Insurance Against Natural Disasters: Comparing Different Approaches

This Digital Insurance Forum focused on the pressing issue of insurance against natural disasters. Karel Van Hulle, Professor Emeritus at Goethe University Frankfurt and Catholic University Leuven and ICIR Fellow, highlighted the increasing frequency and severity of natural catastrophes due to climate change and the significant protection gap in Europe. Between 1981 and 2023, Nat-Cat events caused €900 billion in direct economic losses within the EU, with only 25% of these losses being insured. The forum aimed to examine the mechanisms employed by Spain, Switzerland, and Germany to protect against natural disasters.
Spain
Cristina Guerrero from UNESPA explained Spain’s well-established public-private insurance model centered around El Consorcio, a 70-year-old insurance pool managed by the Ministry of Economy. It covers extraordinary risks such as floods, earthquakes, and volcanic eruptions, while private insurers handle lighter weather-related risks. After severe flooding in Valencia, resulting in €4.5 billion in insured losses, El Consorcio successfully processed claims and paid compensation with assistance from private insurers. The institution’s funding comes from a surcharge on insurance premiums, ensuring readiness to mobilize resources when disasters strike. Guerrero emphasized the need to continually revise systems to accommodate evolving climate challenges and implement responsive protocols.
Germany
Oliver Hauner of the German Insurance Association (GDV) described Germany’s market regime, relying on private insurance driven by risk-based pricing. Unlike Spain, no comprehensive public-private framework exists, leaving significant protection gaps. The 2021 storm “Bernd” caused €30 billion in economic losses, with only one-quarter insured. Government relief covered uninsured risks for infrastructure such as roads and bridges, acting as a substitute insurer in many cases. Hauner strongly advocated for public-private partnerships, citing the UK's Flood Re system as a successful model.
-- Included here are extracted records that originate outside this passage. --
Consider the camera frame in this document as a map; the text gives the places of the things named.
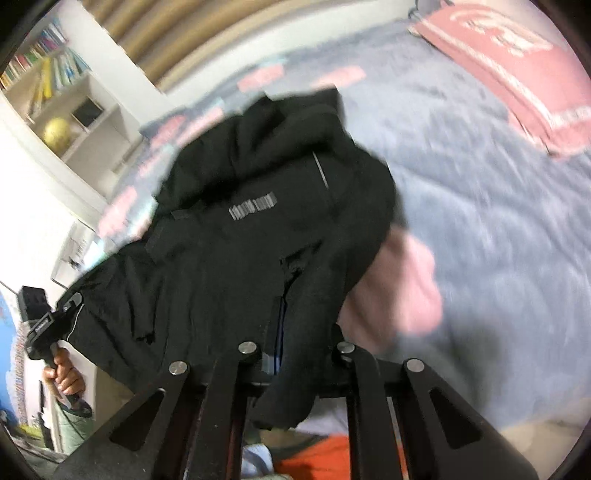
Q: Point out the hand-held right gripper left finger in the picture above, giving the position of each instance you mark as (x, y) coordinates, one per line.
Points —
(231, 383)

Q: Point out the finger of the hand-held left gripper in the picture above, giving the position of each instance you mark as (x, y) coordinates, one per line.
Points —
(73, 301)

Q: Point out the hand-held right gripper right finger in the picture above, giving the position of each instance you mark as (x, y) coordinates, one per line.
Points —
(364, 392)

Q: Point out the black hooded jacket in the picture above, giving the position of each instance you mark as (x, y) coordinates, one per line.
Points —
(231, 258)

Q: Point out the person's left forearm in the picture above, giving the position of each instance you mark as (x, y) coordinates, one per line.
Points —
(76, 429)

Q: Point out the person's left hand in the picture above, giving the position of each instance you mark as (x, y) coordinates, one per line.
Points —
(67, 376)

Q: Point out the orange cloth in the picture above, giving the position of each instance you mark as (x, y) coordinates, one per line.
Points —
(318, 457)

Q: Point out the yellow globe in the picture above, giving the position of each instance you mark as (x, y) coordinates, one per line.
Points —
(57, 134)

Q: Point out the white bookshelf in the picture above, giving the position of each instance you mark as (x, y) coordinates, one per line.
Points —
(106, 134)

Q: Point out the grey floral blanket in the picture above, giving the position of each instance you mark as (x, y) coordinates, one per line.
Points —
(471, 207)

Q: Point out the row of books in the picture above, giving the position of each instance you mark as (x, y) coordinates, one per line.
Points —
(46, 64)

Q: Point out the striped window blind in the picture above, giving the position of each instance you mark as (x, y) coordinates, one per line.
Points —
(184, 32)

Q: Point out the pink pillow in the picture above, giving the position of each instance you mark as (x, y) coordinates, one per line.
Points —
(517, 64)

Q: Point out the grey pillow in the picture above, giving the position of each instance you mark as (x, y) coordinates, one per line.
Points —
(427, 7)

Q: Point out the black picture frame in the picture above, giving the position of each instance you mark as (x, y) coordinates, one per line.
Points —
(87, 114)

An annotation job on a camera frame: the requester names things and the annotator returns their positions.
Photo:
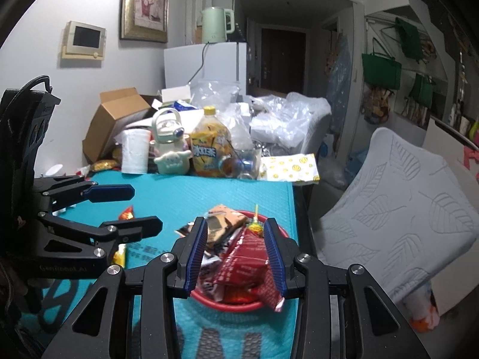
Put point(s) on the framed picture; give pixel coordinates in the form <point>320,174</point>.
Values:
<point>144,3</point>

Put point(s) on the pile of clear plastic bags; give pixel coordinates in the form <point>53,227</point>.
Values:
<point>295,112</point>

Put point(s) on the light brown snack packet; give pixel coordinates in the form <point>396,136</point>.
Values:
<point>224,224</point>

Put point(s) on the brown patterned bag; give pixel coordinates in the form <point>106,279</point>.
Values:
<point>378,104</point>

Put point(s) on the white box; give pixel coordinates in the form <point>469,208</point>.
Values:
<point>176,93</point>

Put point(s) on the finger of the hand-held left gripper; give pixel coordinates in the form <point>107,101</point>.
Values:
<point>142,226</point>
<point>112,193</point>

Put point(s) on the white paper roll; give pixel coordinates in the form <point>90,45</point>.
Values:
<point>136,153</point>

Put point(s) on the yellow snack packet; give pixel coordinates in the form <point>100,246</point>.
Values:
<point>104,165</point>

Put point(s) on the grey leaf-pattern chair cushion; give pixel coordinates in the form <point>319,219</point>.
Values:
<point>393,202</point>

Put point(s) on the orange white plush toy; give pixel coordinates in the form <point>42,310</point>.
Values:
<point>423,323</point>

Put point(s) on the open cardboard box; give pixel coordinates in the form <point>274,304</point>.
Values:
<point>112,119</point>

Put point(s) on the orange foil candy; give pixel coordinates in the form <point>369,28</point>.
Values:
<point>127,214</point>

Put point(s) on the white red-print snack packet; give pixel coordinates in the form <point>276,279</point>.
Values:
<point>213,263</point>

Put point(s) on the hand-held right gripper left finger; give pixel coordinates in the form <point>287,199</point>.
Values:
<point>198,258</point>

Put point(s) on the yellow foil candy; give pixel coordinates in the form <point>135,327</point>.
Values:
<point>119,256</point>

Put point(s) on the dark wooden door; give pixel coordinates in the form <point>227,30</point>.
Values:
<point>284,60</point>

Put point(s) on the red plastic mesh basket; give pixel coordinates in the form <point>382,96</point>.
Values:
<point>224,305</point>

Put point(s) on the large green tote bag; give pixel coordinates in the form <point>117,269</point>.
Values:
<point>381,71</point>

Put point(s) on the green yellow lollipop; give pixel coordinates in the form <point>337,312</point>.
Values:
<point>255,229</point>

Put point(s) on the dark red snack packet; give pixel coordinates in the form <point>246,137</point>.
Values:
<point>247,258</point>

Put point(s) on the green electric kettle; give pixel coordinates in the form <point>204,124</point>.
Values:
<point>215,26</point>

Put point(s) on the clear glass mug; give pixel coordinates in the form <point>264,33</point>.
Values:
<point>247,160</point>

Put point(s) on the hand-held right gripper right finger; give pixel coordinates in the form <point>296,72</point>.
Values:
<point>275,258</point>

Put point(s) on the wall intercom panel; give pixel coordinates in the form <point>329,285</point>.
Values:
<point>84,39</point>

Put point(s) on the yellow smiley paper bag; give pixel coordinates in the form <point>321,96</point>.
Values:
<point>288,166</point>

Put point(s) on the white bottle with plush cover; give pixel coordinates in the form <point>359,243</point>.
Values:
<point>168,131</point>

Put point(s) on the clear zip bag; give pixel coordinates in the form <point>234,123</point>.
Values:
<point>217,91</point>

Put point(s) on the white fridge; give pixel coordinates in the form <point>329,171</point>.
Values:
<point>220,60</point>

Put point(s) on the yellow iced tea bottle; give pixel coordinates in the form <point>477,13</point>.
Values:
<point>209,146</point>

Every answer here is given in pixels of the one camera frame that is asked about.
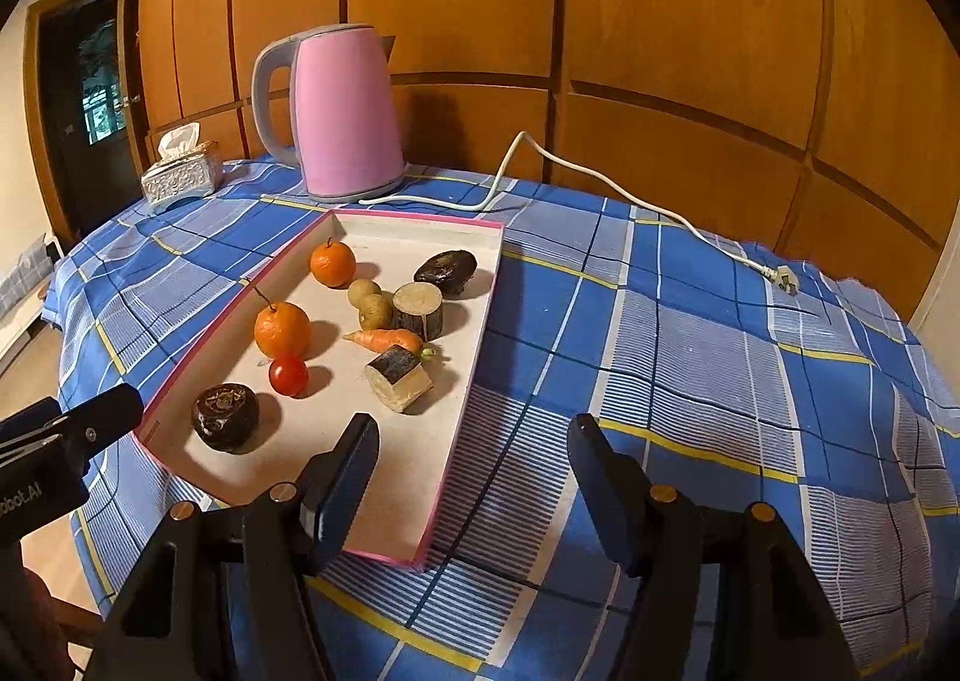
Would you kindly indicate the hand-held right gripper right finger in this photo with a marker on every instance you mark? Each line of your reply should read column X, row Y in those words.
column 600, row 493

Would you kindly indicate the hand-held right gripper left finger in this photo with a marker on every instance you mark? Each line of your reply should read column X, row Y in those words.
column 349, row 486

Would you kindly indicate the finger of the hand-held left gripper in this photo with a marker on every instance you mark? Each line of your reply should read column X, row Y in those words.
column 26, row 420
column 97, row 422

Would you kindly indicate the pink shallow box tray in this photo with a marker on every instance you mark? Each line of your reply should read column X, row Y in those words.
column 405, row 471

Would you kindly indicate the red tomato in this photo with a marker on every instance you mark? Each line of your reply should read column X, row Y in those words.
column 288, row 376

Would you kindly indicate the dark eggplant end piece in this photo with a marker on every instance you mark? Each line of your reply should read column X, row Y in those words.
column 225, row 418
column 445, row 272

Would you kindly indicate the small carrot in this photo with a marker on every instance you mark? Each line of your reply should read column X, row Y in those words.
column 382, row 340

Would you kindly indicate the large orange with stem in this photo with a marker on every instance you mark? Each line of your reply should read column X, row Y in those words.
column 281, row 332

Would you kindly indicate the small potato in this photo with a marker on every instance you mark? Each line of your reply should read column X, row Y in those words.
column 375, row 312
column 363, row 289

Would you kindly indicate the small orange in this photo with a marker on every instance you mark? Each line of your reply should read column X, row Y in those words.
column 333, row 265

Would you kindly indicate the blue plaid tablecloth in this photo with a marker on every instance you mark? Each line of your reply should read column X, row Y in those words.
column 675, row 366

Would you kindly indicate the silver tissue box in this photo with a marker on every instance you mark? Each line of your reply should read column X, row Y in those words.
column 180, row 178

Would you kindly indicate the dark wooden door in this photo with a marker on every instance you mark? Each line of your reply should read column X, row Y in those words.
column 82, row 126

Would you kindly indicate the pink electric kettle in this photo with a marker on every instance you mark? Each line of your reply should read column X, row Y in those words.
column 345, row 118

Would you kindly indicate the wooden panelled wardrobe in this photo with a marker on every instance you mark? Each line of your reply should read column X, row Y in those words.
column 675, row 13

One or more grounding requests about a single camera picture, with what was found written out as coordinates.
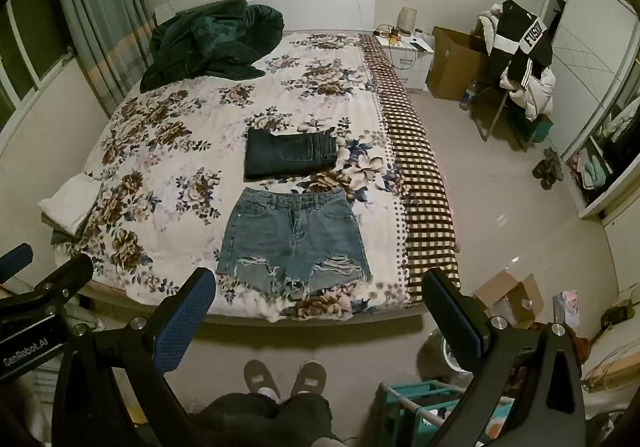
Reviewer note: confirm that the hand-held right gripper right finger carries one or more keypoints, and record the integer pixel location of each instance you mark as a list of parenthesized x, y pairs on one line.
[(452, 322)]

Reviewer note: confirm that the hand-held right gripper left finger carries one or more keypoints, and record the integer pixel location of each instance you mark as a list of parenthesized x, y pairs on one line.
[(186, 319)]

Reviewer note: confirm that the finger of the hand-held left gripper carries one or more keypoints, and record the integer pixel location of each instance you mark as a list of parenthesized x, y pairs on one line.
[(15, 259), (67, 274)]

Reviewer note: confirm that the light blue denim shorts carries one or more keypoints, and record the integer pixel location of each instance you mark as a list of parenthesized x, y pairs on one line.
[(295, 237)]

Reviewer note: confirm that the person's legs in dark pants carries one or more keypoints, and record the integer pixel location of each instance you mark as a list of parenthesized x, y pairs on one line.
[(265, 422)]

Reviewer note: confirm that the small open cardboard box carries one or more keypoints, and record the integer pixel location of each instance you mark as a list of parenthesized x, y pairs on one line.
[(510, 299)]

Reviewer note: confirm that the white folded cloth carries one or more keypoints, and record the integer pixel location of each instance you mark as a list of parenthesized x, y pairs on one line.
[(70, 204)]

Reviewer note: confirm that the teal storage rack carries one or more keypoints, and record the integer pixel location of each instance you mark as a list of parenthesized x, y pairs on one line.
[(415, 409)]

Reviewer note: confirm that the grey slipper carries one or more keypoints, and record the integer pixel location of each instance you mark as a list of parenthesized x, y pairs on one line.
[(309, 378), (261, 379)]

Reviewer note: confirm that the pink and blue packet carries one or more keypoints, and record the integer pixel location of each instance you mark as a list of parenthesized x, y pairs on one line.
[(566, 309)]

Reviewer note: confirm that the bed with floral sheet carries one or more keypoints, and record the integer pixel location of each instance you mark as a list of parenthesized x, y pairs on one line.
[(175, 167)]

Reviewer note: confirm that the brown plaid blanket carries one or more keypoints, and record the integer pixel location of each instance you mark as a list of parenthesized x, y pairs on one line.
[(415, 167)]

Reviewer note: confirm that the pair of dark slippers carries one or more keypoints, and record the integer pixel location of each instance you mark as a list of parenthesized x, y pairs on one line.
[(548, 168)]

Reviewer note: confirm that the folded dark jeans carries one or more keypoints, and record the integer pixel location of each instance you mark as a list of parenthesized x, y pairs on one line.
[(290, 154)]

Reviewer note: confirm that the window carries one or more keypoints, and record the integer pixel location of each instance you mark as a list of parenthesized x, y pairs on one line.
[(22, 57)]

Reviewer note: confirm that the pile of folded clothes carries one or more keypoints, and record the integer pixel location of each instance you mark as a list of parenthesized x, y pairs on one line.
[(592, 171)]

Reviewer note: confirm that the teal box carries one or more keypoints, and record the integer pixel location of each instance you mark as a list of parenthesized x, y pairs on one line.
[(537, 131)]

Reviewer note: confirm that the folding chair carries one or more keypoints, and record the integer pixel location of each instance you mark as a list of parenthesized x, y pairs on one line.
[(492, 112)]

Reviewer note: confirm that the water bottle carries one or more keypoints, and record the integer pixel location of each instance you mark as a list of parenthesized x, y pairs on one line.
[(467, 97)]

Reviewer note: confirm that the white puffy jacket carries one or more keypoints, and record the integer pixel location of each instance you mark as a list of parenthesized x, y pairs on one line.
[(537, 92)]

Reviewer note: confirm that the white nightstand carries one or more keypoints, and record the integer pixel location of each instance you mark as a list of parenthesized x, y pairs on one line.
[(407, 64)]

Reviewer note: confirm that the grey-green curtain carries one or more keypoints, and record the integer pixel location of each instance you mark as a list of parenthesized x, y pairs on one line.
[(100, 12)]

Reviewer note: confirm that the large cardboard box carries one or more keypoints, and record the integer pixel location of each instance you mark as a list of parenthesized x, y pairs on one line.
[(455, 59)]

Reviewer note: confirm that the dark green blanket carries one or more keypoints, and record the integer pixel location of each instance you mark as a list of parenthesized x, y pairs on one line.
[(210, 44)]

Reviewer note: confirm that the black and white jacket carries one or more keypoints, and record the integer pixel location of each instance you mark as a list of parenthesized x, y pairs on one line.
[(522, 39)]

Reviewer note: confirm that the white wardrobe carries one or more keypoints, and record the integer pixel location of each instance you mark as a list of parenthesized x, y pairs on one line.
[(590, 62)]

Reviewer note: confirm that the table lamp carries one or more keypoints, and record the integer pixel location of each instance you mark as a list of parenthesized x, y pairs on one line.
[(407, 19)]

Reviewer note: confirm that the white headboard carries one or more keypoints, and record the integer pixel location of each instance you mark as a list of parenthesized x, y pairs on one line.
[(320, 7)]

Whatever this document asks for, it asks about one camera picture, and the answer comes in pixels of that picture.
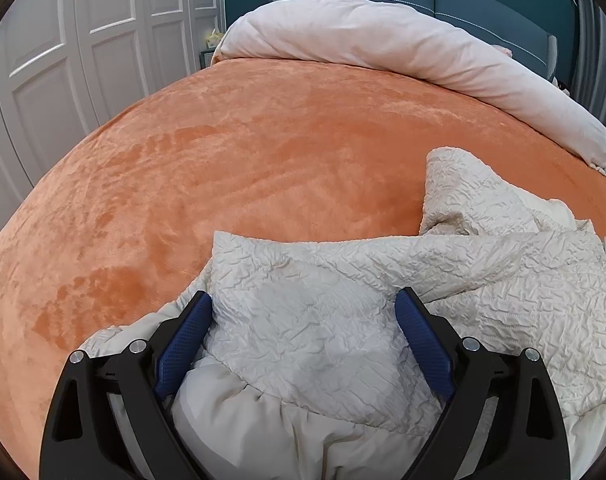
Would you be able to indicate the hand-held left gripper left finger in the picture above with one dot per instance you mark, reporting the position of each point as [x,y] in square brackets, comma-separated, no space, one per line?
[183,345]

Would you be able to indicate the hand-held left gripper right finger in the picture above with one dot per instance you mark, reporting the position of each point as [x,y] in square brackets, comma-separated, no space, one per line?
[423,345]

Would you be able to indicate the orange plush blanket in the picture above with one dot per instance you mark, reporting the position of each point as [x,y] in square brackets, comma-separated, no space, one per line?
[233,160]

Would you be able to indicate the bedside table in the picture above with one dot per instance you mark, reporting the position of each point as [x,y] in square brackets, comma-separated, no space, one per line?
[207,57]

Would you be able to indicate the pink pillow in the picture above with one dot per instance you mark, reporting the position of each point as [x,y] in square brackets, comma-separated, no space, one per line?
[503,50]

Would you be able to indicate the tissue box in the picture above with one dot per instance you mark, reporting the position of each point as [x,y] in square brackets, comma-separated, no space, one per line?
[214,37]

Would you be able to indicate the pale pink duvet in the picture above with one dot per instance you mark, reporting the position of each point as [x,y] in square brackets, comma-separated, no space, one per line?
[383,35]

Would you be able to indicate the white panelled wardrobe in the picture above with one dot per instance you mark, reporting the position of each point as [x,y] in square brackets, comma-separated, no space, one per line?
[108,35]

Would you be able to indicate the grey blue curtain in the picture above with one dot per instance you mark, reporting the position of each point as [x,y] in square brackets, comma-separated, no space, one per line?
[595,50]

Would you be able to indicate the blue upholstered headboard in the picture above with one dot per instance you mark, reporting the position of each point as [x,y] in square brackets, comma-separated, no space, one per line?
[483,5]

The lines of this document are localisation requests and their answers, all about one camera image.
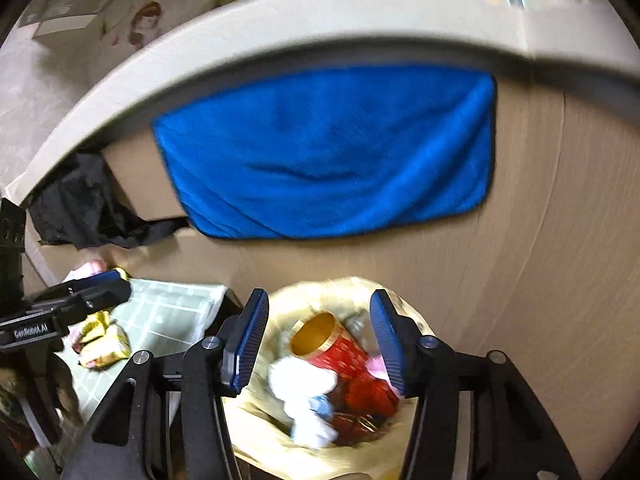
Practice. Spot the blue towel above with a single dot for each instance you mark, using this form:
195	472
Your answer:
325	150

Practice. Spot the pink packet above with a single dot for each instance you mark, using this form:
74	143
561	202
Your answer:
92	266

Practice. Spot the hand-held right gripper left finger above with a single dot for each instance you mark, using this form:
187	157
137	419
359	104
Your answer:
247	340

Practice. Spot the white stone countertop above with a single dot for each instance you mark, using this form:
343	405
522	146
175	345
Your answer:
300	15

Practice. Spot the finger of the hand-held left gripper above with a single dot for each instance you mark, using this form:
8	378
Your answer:
95	300
100	277

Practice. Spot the green checked tablecloth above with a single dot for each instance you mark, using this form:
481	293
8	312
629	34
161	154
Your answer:
170	310

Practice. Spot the black cloth bag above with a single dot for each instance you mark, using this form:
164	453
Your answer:
85	205

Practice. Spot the cartoon wall sticker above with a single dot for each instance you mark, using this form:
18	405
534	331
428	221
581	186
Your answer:
150	15

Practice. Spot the yellow plastic bin bag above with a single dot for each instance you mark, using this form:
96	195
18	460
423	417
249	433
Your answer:
260	425

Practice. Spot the red paper cup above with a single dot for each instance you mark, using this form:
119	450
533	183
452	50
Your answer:
340	350

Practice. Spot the red snack packet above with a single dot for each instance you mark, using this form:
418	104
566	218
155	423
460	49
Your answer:
352	425

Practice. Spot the white tissue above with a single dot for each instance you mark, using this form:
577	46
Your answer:
300	375

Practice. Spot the blue and white paper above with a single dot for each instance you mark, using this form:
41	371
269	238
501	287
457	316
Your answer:
315	420

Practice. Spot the grey range hood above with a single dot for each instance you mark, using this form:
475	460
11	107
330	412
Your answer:
65	5

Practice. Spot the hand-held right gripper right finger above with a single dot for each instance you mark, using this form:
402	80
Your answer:
390	345
Prevention and climate adaptation were highlighted as critical, yet political reluctance and inadequate building codes hinder progress.
Switzerland
Monika Mächler of Zurich Insurance Group outlined Switzerland’s dual system: public sector-led cantonal building insurance institutions (GBAs) operating as monopolies in 19 cantons, complemented by private insurance in others. Both systems mandate coverage for legally defined natural disasters. Premiums are pooled and solidarity-based, ensuring affordability. Switzerland’s infrastructure is bolstered by extensive preventative measures, including zoning laws, flood tunnels, and strong building codes coordinated across federal, cantonal, and municipal levels. Despite the debate over uninsurability, the Swiss system has consistently proven effective in mitigating disaster impacts over decades.
Key Takeaways
- Prevention: All speakers emphasized the critical role of proactive measures, including zoning laws, resilient infrastructure, early warning systems, and adaptation to climate change. Preventative efforts are crucial to reduce damages and maintain affordability of insurance.
- Public Private Partnerships: While Spain and Switzerland have robust mechanisms integrating public and private entities, Germany struggles with political apprehension toward such partnerships. Cooperation between governments and insurers is deemed necessary to close the protection gap.
- Affordability and Insurability: Solidarity-based models like Switzerland’s pooled premiums and Spain’s surcharge-funded consortium offer affordable solutions. Germany grapples with affordability amidst rising risks, emphasizing the need for innovative approaches.
The forum concluded by underscoring the urgency of coordinated action to combat the escalating impact of climate-induced disasters. Without effective measures, both insurance protection and quality of life are at risk.